Copy out exactly the lines from the first line of the material below through the line containing "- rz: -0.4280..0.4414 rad", and nothing beyond them.

**Data below:**
Start of Block

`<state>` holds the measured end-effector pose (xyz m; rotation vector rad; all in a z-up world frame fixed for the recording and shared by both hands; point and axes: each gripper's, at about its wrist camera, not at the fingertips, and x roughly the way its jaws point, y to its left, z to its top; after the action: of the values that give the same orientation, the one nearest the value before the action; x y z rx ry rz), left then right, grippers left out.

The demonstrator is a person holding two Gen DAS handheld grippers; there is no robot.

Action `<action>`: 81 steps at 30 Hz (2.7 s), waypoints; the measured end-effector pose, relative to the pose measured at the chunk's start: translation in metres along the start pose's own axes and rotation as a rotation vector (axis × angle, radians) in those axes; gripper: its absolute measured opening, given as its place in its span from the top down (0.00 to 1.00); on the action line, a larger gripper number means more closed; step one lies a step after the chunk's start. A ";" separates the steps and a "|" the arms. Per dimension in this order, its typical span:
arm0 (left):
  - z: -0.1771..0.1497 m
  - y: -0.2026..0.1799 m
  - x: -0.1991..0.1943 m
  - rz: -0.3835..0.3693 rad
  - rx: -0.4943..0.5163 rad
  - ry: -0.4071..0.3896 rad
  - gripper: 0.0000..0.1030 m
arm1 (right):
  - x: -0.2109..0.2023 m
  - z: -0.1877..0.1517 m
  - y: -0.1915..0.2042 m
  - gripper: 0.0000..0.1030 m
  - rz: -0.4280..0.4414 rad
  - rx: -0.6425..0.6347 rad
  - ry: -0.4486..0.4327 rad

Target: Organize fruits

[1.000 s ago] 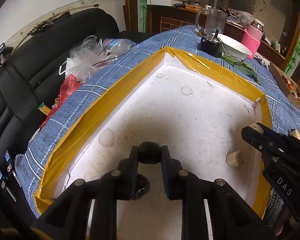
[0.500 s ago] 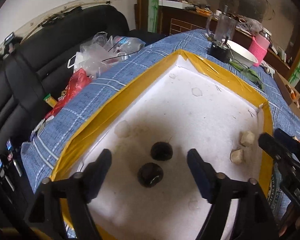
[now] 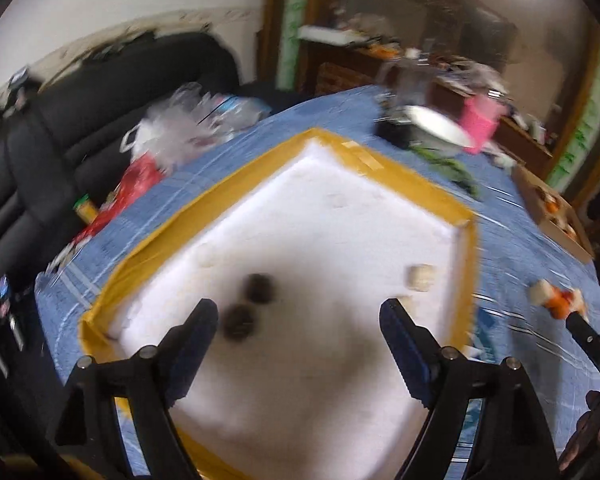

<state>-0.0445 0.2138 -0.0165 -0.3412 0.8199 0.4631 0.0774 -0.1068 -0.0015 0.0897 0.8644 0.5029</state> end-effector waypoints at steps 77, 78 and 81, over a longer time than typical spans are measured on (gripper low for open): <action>-0.065 -0.176 -0.013 -0.237 0.413 0.009 0.66 | -0.079 -0.051 -0.033 0.69 -0.146 -0.088 -0.060; -0.065 -0.176 -0.014 -0.235 0.412 0.007 0.66 | -0.080 -0.051 -0.032 0.69 -0.146 -0.089 -0.061; -0.064 -0.175 -0.016 -0.235 0.411 0.005 0.66 | -0.082 -0.052 -0.031 0.69 -0.143 -0.089 -0.064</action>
<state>-0.0030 0.0320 -0.0255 -0.0550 0.8465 0.0685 0.0064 -0.1781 0.0135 -0.0372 0.7792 0.4012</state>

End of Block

**Answer:**
`<state>` holds the measured end-effector pose (xyz m; rotation vector rad; all in a z-up world frame fixed for the recording and shared by both hands; point and axes: each gripper's, at about its wrist camera, not at the fingertips, and x roughly the way its jaws point, y to its left, z to its top; after the action: of the values that give the same orientation, the one nearest the value before the action; x y z rx ry rz), left then right, grippers left out.

The demonstrator is a person holding two Gen DAS handheld grippers; there is no robot.

Action `<action>`: 81 steps at 30 Hz (2.7 s), waypoints; the measured end-effector pose, relative to the pose measured at the chunk's start: translation in metres along the start pose's own axes and rotation as a rotation vector (axis × angle, radians) in those axes; gripper: its absolute measured opening, given as its place in its span from the top down (0.00 to 1.00); on the action line, a larger gripper number means more closed; step one lies a step after the chunk's start. A ";" separates the steps and a "|" the arms. Per dimension in this order, its typical span:
arm0 (left):
  - z: -0.1771..0.1497 m
  - y: -0.2026..0.1799 m
  - x: -0.1991..0.1943 m
  - rz: -0.3835..0.3693 rad
  - rx: -0.4943..0.5163 rad
  - ry: -0.4071..0.3896 rad
  - gripper: 0.0000..0.1030 m
arm1 (right):
  - x: -0.2109..0.2023 m
  - z: -0.1877..0.1517 m
  - y: -0.1915..0.2042 m
  - gripper: 0.0000..0.1030 m
  - rz: -0.4280..0.4414 rad

There is nothing more to the exercise.